Serving latency knob: prefix scan under load

Perf record: 019-serving-latency-knob.json. Cohere v3, 1M × 1024, cosine, Granite box (8 vCPU). HTTP, concurrency sweep. (Recall figures carried from 018; serving doesn't score recall.)

What we did

017 served the funnel at full 1024-bit (per-request compute ~11 ms). Tiling (016) can't help a single request, so the lever for serving latency is the prefix scan (014): scan fewer bits per request. Measured the server at three prefix widths, each with the C that holds its recall tier.
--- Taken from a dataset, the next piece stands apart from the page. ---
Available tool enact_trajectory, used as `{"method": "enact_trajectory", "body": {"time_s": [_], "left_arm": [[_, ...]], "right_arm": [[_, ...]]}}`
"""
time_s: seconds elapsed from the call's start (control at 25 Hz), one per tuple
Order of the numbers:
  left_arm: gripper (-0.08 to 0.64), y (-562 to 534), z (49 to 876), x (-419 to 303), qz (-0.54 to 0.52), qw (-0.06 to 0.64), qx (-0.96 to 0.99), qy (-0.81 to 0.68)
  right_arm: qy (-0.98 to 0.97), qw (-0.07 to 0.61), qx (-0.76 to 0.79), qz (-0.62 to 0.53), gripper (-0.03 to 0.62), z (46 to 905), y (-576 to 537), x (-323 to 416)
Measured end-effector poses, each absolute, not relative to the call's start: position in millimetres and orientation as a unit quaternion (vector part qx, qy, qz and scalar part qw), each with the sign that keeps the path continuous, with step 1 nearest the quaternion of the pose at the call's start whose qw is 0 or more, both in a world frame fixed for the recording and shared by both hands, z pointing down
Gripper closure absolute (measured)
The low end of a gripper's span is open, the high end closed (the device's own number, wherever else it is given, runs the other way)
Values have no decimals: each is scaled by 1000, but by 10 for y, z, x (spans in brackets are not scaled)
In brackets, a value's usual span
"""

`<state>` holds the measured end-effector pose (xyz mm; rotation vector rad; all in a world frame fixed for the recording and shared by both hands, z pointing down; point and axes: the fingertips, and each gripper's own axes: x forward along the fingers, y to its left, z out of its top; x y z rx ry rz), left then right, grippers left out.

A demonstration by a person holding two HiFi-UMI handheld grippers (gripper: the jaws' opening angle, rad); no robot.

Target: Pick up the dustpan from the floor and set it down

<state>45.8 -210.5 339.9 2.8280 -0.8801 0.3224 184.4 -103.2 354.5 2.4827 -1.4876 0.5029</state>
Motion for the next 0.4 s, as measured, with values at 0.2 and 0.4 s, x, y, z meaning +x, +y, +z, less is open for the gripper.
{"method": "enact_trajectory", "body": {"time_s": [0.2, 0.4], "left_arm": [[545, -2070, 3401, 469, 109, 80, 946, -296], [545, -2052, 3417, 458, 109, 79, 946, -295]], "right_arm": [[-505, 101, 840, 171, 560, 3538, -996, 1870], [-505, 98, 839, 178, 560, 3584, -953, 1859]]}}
Result — a real latency/throughput knob, biggest under load

scan-bits	C	recall	c=1 compute p50	c=8 QPS	c=8 client p50
1024	1000	0.993	11.4 ms	465	17.1 ms
768	1000	0.970	11.1 ms	634 (+36%)	12.3 ms
512	2000	0.930	7.9 ms	732 (+57%)	10.7 ms

Conclusions

Prefix is the serving-side speed lever, and it pays most under load. At concurrency = cores it lifts QPS +36% (768) / +57% (512) and drops client p50 from 17 ms to 10.7 ms — trading recall 0.993 → 0.93.
Single-request vs under-load tells the bandwidth story again. At c=1 (one core, no contention) 768-bit barely moves compute (11.4 → 11.1 ms): the C=1000 rerank dominates and the scan saving is small in absolute terms. But at c=8 (all cores contending for memory) the same prefix gives +36% — because its real effect is cutting aggregate bandwidth demand, which only bites when every core is scanning at once. 512-bit halves the scan enough to help even at c=1 (11.4 → 7.9 ms).
Pick the width by SLA. Need 0.99 recall → full bits, 465 QPS, 17 ms. Can live with 0.97 → 768, 634 QPS, 12 ms. Latency-critical at 0.93 → 512, 732 QPS, 11 ms. The knob spans the SLA range without touching the index format.

Caveats

Heap selection, f32 rerank, no tiling (single-request path). Recall is the 018 batch number for the same scan-bits/C; the served top-k is identical logic.
400 requests/level, spot box; c=16 client p50 is queuing past the core ceiling.